(Your assignment) Print the entries below exactly as they appear, from the first line up to and including the line with "Two frames from one camera, 5.0". Do not print any pictures.

(Data records)
=== Begin Enclosure ===

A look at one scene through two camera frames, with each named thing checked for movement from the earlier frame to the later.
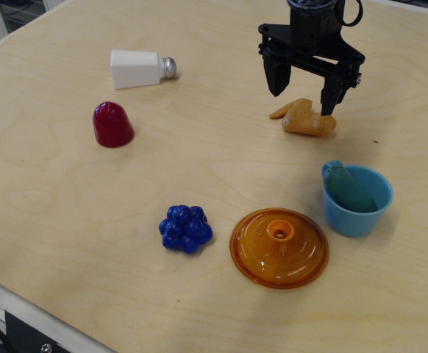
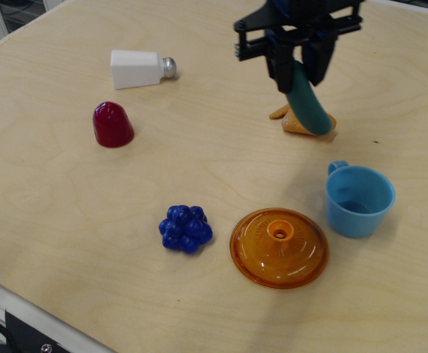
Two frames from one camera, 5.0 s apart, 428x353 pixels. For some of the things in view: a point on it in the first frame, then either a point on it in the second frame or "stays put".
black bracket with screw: [21, 337] stays put
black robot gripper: [314, 41] → [290, 20]
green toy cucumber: [347, 193] → [307, 102]
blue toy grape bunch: [186, 228] stays put
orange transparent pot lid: [280, 247] stays put
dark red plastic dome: [112, 126] stays put
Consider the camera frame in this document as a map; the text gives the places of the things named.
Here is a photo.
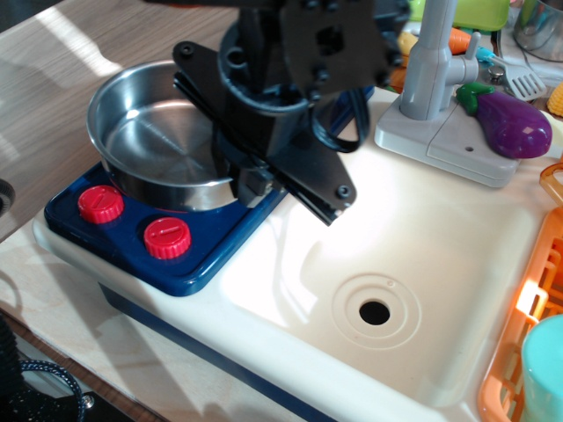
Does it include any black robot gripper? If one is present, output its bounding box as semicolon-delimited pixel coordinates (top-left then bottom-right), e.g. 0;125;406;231
172;25;356;225

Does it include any stainless steel frying pan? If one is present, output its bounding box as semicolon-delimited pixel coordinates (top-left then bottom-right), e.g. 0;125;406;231
86;60;235;211

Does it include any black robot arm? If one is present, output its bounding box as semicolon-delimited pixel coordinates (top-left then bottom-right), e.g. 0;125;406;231
172;1;410;224

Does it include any red right stove knob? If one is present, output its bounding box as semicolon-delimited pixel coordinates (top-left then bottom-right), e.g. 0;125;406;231
143;217;192;260

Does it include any red stove knob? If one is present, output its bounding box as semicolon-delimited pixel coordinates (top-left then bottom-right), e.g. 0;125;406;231
77;185;125;224
143;217;192;260

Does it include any blue toy stove top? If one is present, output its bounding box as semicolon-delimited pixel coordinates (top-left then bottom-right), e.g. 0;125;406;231
43;83;375;297

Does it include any red left stove knob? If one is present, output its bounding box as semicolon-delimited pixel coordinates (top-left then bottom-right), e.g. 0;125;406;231
77;185;125;224

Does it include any cream toy sink unit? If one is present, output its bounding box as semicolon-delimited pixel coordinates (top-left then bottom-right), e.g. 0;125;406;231
33;130;562;421

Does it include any grey toy faucet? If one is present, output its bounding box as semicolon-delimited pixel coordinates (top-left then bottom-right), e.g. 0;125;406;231
375;1;519;188

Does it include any yellow toy potato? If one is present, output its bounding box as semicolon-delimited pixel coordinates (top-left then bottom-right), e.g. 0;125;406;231
398;32;418;56

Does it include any orange toy carrot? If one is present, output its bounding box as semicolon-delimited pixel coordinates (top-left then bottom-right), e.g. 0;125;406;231
448;28;472;55

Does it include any green plastic tray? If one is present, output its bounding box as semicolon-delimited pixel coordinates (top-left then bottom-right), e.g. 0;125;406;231
409;0;510;32

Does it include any purple toy eggplant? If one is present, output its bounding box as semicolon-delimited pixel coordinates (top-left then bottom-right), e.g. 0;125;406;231
456;82;552;159

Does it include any white toy spatula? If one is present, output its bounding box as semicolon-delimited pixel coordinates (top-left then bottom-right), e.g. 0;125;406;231
476;47;547;102

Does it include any orange transparent container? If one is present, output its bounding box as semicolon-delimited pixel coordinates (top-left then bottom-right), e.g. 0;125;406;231
539;163;563;207

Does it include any yellow toy corn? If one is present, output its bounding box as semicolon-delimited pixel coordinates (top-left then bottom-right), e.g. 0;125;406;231
546;83;563;117

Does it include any steel container top right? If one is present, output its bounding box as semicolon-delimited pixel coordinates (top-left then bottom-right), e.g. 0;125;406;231
514;0;562;62

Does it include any orange dish rack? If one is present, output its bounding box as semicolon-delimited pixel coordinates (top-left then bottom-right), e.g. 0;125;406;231
478;208;562;421

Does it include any teal plastic cup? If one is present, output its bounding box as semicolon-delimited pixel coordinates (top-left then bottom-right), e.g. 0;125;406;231
522;315;562;422

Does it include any black braided cable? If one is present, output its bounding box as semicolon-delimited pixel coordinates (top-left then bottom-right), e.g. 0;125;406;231
8;360;96;422

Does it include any black corrugated hose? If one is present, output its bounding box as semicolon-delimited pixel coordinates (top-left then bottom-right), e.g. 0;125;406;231
0;309;27;414

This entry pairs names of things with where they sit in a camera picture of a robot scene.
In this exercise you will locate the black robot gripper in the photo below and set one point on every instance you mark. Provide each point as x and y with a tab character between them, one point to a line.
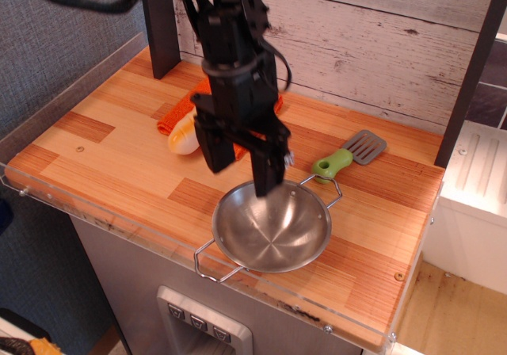
241	110

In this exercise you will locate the stainless steel two-handled pot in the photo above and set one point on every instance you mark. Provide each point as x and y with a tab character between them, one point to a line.
281	232

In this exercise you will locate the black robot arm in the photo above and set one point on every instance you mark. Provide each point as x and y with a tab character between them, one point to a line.
231	32

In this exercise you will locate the orange woven towel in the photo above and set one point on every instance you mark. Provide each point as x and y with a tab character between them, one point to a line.
166	124

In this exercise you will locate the toy bread loaf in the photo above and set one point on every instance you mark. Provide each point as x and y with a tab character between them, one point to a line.
182	140

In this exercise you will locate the green and grey toy spatula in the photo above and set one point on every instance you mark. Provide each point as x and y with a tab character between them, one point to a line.
362	148

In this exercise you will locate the grey toy fridge cabinet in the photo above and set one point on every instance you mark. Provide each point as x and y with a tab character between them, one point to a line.
130	276

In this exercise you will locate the silver dispenser button panel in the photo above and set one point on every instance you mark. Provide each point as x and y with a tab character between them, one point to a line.
194	328

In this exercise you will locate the clear acrylic front guard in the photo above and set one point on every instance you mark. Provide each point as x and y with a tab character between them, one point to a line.
348	288

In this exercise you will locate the white toy sink unit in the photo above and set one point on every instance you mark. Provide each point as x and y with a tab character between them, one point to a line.
467	235

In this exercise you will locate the yellow object bottom left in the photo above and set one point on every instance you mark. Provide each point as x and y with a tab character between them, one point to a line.
41	346

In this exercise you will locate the dark left shelf post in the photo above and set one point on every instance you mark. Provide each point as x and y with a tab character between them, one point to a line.
162	37

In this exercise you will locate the dark shelf post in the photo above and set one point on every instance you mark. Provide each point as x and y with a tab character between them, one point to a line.
480	55
162	37

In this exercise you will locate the dark right shelf post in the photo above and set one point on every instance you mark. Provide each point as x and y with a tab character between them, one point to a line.
480	55

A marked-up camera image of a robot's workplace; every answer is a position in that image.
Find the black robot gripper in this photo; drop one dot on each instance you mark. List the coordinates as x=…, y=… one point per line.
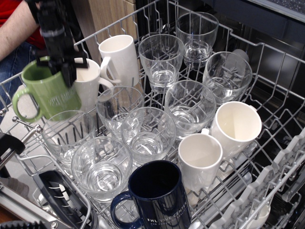
x=59, y=41

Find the green ceramic mug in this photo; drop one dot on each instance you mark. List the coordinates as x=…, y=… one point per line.
x=48, y=90

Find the person forearm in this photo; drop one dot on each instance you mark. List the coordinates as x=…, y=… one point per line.
x=17, y=29

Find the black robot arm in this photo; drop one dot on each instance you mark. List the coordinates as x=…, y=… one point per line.
x=46, y=7

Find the white mug back left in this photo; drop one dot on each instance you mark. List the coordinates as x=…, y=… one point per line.
x=87, y=84

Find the tall white mug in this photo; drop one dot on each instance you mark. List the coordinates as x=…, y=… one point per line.
x=119, y=60

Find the navy blue printed mug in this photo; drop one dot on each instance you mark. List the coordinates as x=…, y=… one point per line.
x=158, y=193

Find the small white mug front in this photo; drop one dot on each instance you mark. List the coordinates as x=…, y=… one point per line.
x=199, y=157

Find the large white mug right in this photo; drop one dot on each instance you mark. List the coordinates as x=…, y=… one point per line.
x=235, y=125

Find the clear glass centre left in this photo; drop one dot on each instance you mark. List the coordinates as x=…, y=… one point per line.
x=114, y=104

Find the clear glass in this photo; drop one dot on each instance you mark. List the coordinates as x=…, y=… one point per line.
x=101, y=167
x=198, y=31
x=114, y=104
x=191, y=105
x=149, y=133
x=65, y=132
x=227, y=75
x=161, y=56

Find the clear glass back middle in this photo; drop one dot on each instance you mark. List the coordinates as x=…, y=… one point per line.
x=161, y=56

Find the clear glass centre front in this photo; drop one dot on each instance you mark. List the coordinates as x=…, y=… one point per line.
x=149, y=133

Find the clear glass front left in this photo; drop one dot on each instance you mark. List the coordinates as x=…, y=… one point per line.
x=101, y=167

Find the clear glass centre right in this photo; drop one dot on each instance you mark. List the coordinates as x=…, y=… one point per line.
x=191, y=105

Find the clear glass back right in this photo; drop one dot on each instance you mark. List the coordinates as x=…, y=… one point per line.
x=198, y=31

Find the clear glass far right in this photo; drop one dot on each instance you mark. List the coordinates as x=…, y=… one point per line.
x=227, y=75

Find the grey plastic tine holder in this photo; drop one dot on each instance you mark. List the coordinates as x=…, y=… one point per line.
x=260, y=192

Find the metal clamp with black handle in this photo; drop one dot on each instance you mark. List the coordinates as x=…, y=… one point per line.
x=11, y=146

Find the grey wire dishwasher rack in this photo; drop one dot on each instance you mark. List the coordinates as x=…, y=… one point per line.
x=282, y=112

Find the black rack handle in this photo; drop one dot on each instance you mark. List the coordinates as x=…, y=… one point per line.
x=64, y=200

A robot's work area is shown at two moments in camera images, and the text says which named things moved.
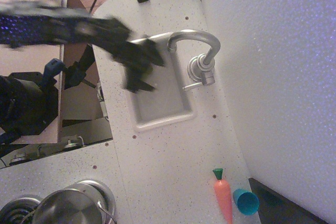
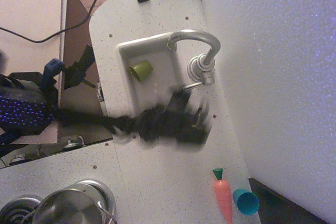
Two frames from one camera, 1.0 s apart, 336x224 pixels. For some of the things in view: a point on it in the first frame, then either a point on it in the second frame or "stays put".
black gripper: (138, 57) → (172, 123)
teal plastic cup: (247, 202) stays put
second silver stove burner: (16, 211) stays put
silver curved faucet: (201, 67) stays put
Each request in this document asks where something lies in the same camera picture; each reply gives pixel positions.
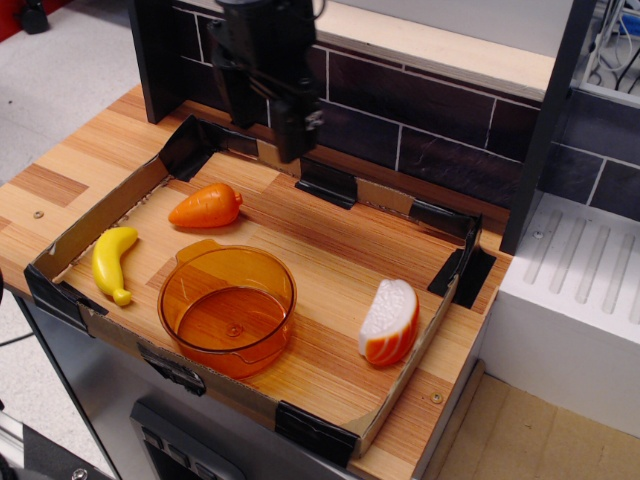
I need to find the taped cardboard fence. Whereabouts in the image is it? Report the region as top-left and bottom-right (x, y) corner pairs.
(25, 117), (496, 479)

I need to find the white orange toy sushi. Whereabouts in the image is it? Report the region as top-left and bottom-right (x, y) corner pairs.
(358, 279), (419, 367)

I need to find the dark grey left post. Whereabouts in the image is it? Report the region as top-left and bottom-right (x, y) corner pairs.
(127, 0), (224, 125)

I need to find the black toy oven front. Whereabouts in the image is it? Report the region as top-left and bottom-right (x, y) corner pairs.
(130, 397), (258, 479)

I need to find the transparent orange plastic pot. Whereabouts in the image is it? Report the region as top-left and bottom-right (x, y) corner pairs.
(158, 240), (297, 379)

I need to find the light wooden shelf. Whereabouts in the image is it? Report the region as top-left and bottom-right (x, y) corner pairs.
(316, 1), (555, 101)

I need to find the orange plastic toy carrot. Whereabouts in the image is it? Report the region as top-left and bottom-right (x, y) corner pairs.
(168, 183), (243, 228)

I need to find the yellow plastic toy banana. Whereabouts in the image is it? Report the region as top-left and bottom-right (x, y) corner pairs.
(92, 227), (138, 306)

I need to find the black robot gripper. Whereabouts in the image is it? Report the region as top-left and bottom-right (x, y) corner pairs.
(207, 1), (323, 163)

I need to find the dark grey right post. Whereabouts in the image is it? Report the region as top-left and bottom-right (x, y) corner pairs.
(500, 1), (596, 255)

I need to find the dark grey post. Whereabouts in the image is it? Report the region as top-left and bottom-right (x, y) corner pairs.
(127, 0), (224, 125)
(500, 1), (596, 255)

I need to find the white toy sink drainboard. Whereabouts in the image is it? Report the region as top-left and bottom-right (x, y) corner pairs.
(480, 195), (639, 436)

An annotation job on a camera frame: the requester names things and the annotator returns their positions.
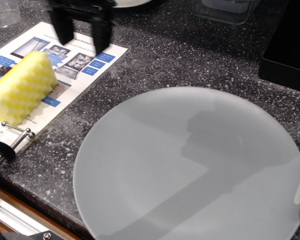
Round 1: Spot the yellow textured sponge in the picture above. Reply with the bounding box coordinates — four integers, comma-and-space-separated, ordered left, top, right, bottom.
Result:
0, 51, 58, 126

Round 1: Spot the black plastic tray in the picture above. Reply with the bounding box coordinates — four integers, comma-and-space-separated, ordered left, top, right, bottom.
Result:
258, 0, 300, 91

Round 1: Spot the black metal screw clamp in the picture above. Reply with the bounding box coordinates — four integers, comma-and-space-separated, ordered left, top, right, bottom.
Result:
0, 121, 36, 167

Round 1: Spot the wooden table edge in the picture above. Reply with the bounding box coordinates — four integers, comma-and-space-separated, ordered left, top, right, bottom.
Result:
0, 187, 80, 240

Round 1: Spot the round grey plate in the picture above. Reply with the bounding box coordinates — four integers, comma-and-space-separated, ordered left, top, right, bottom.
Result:
73, 86, 300, 240

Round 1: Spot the aluminium extrusion rail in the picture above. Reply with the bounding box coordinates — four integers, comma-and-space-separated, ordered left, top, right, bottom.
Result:
0, 198, 62, 240

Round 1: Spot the laminated dishwasher instruction sheet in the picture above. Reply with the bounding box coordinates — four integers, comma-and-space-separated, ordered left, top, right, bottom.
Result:
0, 22, 127, 151

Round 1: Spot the clear glass food container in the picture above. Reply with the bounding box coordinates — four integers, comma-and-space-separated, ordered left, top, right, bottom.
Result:
190, 0, 260, 26

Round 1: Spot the clear drinking glass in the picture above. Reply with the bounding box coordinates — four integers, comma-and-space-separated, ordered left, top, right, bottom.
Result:
0, 0, 21, 28

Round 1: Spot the white plate at back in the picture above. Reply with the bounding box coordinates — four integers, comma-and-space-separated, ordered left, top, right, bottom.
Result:
115, 0, 151, 8

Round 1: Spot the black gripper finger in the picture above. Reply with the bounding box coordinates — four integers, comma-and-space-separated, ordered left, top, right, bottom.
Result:
92, 21, 112, 54
49, 11, 74, 45

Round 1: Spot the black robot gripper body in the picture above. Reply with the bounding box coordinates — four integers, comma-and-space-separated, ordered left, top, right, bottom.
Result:
47, 0, 117, 28

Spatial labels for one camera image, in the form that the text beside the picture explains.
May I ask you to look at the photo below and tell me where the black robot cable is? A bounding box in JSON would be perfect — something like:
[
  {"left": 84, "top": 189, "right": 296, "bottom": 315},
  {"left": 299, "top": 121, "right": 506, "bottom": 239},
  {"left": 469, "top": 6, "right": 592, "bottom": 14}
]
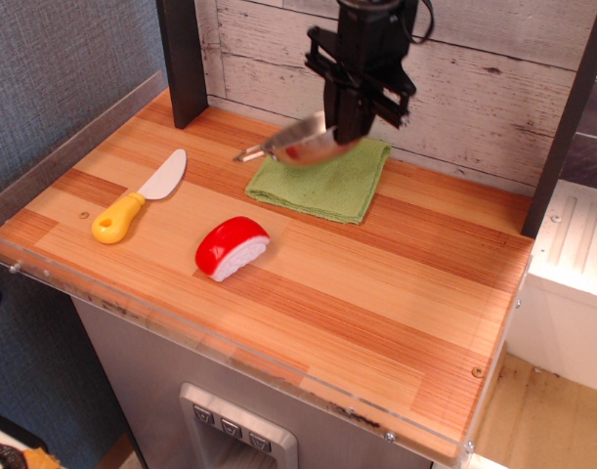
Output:
[{"left": 405, "top": 0, "right": 435, "bottom": 46}]

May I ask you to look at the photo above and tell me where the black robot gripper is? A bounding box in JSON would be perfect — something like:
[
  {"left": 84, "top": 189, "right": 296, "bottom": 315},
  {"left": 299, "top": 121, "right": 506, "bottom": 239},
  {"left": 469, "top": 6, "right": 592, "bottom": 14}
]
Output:
[{"left": 306, "top": 1, "right": 417, "bottom": 145}]

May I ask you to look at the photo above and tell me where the dark left post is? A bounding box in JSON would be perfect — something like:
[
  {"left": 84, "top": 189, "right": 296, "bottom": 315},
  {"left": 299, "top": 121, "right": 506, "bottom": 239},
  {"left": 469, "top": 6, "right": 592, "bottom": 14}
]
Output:
[{"left": 155, "top": 0, "right": 208, "bottom": 129}]

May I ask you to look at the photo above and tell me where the red white toy sushi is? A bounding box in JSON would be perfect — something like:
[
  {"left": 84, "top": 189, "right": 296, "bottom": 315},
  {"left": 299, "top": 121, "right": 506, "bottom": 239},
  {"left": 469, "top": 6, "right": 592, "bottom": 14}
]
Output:
[{"left": 194, "top": 216, "right": 270, "bottom": 282}]

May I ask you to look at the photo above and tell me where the yellow object bottom left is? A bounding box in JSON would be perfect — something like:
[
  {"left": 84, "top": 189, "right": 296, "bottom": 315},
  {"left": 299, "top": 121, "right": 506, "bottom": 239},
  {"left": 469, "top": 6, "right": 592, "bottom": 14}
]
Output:
[{"left": 21, "top": 448, "right": 63, "bottom": 469}]

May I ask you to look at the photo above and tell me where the green folded cloth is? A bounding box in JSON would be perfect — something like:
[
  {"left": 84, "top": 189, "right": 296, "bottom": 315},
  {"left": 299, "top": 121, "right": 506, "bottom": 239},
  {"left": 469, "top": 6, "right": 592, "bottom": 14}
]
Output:
[{"left": 245, "top": 139, "right": 391, "bottom": 225}]

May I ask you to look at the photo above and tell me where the dark right post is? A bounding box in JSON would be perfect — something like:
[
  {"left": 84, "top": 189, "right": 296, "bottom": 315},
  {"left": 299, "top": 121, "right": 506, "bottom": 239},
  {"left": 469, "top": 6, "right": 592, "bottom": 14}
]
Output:
[{"left": 521, "top": 15, "right": 597, "bottom": 238}]

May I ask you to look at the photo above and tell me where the dark post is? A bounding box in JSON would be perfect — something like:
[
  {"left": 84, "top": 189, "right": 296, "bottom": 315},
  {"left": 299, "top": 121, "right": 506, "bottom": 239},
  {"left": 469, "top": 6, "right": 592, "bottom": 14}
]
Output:
[
  {"left": 155, "top": 0, "right": 208, "bottom": 129},
  {"left": 521, "top": 15, "right": 597, "bottom": 238}
]

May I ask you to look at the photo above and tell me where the silver dispenser panel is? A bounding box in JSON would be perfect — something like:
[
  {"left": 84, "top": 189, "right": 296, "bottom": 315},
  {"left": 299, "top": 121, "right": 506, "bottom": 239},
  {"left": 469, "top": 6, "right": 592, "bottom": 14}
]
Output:
[{"left": 179, "top": 383, "right": 299, "bottom": 468}]

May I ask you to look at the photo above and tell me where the yellow handled toy knife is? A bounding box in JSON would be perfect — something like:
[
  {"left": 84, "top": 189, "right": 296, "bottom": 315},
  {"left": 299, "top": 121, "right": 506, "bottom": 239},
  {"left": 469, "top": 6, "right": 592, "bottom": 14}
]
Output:
[{"left": 91, "top": 149, "right": 188, "bottom": 244}]

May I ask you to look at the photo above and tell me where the white toy sink unit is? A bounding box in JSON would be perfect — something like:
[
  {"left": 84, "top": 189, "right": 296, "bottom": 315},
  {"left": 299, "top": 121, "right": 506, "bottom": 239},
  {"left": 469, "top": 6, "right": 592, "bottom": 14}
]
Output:
[{"left": 506, "top": 181, "right": 597, "bottom": 390}]

=== End Enclosure ===

(Answer box)
A look at one scene through two camera frames, with each named thing checked for movement from the earlier frame to the later.
Two frames from one camera, 5.0 s apart, 428x353 pixels. For some of the things in view: a point on it in the first frame, then either a point on it in the second frame or "stays put".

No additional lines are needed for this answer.